QOTD: What Will Happen to the Cuba Clasicos?


I am not going to lie to you. When I heard that the U.S and Cuba were going to begin diplomatic relations again, I did a literal spit take. After cleaning my screen and remembering I could’ve always bought Cuban cigars, something dawned on me: A lot of cars have just run out of a stay of execution.

Far be it from me to suggest that everyone will begin to buy new cars immediately after they become available. The two gigantic hurdles of extremely low wages and extremely high prices remain untouched and will take a while to clear them. Let’s not forget that as of this writing Havana is charging $262,000 for a new Peugeot 508 (I’m assuming that’s the price before options) and the average income is around $20/month, gaps this big take a while to reduce. Nonetheless, Cuba is about to experience an increase in living standards that can only be described as unprecedented since “La Revolución”.

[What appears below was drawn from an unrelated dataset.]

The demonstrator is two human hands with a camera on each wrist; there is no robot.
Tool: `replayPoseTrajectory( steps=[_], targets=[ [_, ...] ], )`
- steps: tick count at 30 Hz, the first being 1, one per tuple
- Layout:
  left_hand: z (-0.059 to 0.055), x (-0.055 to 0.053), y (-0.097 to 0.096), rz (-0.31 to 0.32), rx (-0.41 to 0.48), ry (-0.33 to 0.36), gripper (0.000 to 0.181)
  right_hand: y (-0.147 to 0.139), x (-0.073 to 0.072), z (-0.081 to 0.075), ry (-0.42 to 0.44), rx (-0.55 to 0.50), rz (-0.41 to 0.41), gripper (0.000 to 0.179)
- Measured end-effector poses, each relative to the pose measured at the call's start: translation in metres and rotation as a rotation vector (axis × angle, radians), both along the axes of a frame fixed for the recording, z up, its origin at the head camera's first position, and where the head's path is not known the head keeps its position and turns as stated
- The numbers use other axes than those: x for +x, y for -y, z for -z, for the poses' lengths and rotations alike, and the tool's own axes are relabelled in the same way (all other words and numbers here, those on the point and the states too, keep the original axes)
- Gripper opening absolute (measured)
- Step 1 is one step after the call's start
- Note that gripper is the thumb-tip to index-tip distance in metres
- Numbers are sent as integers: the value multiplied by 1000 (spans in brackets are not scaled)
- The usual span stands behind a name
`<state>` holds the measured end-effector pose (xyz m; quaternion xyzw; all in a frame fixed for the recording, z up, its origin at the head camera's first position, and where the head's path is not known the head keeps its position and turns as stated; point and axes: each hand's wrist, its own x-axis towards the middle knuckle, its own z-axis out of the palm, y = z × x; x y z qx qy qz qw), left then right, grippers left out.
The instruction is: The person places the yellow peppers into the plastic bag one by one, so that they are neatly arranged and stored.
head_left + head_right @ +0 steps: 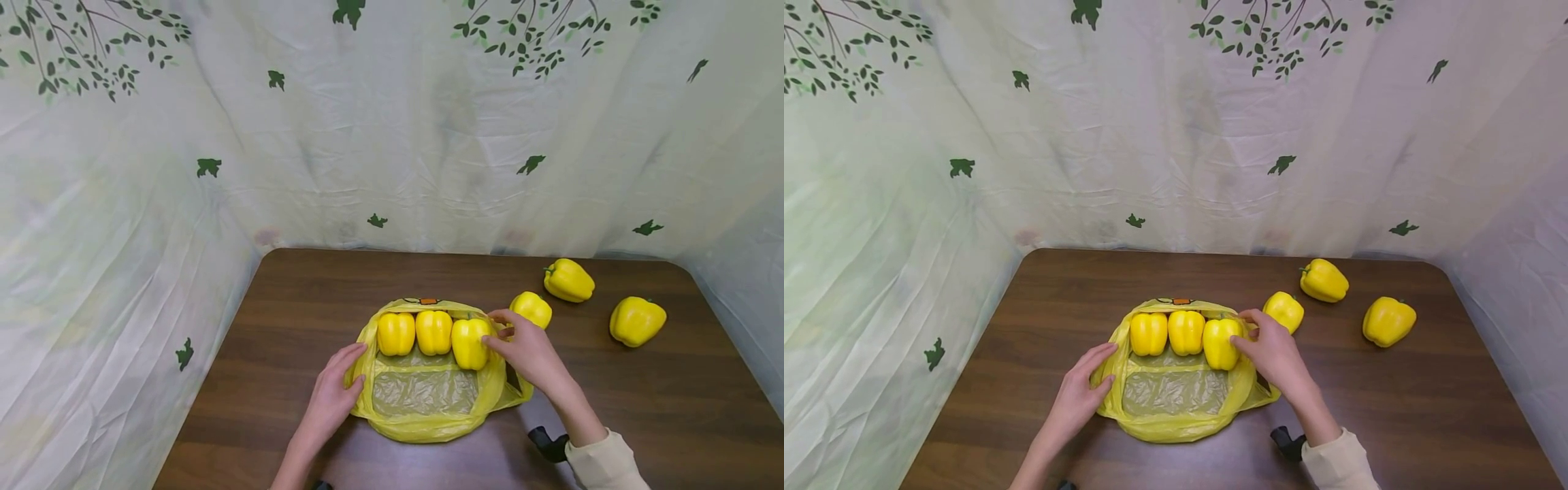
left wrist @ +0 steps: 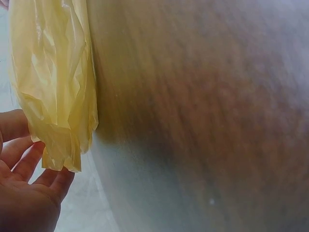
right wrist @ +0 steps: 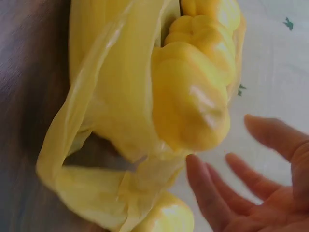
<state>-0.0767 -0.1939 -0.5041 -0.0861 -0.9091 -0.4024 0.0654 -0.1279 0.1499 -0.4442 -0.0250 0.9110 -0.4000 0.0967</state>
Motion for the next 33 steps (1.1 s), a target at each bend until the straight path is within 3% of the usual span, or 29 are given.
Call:
replayPoseTrajectory(
  steps=[6, 11, 24, 29, 33],
  targets=[
    [1, -1, 0, 6, -7, -18, 51, -13, 3, 3, -67, -28, -44, 51],
    [2, -1, 1, 16, -12, -32, 52, -27, 3, 7, -179, -22, -57, 51],
    [4, -1, 1, 25, -29, -74, 53, -59, -1, 18, -388, 113, 86, 56],
    [5, -1, 1, 25, -31, -80, 54, -66, -8, 27, -400, 74, 117, 54],
    [4, 0, 1, 22, -29, -73, 54, -72, -14, 33, -338, 47, 148, 55]
  ],
)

It’ll also more than likely mean the end for a large amount of the old ‘50s iron that has been romanticized through endless photoshoots and videos. But let’s not kid ourselves here, they have been subject to more than half a century of abuse and neglect. Even if the owners really did want to care for them and enjoyed the designs and the interiors and all the things we see in them, it’s very hard to do when you can’t get spares for them. These cars survived out of necessity rather than preference. You’d also keep whatever car you had running whichever way you could if you knew there was literally nothing to replace it with. Makeshift fixes were the norm rather than the exception. MacGyver solutions? Of course. Most of these cars have had their their worn-out and thirsty original powerplants replaced with with Lada diesel engines, never mind many other mechanical parts. These are Frankencars.


I don’t see them doing anything else than finally rusting in peace. Or will they be preserved locally as mementos of their time? Will there be an export market for them, given the condition most are in? Most would be very difficult or next to impossible to restore to their original condition. Will Americans and Europeans be interested in them? What about you?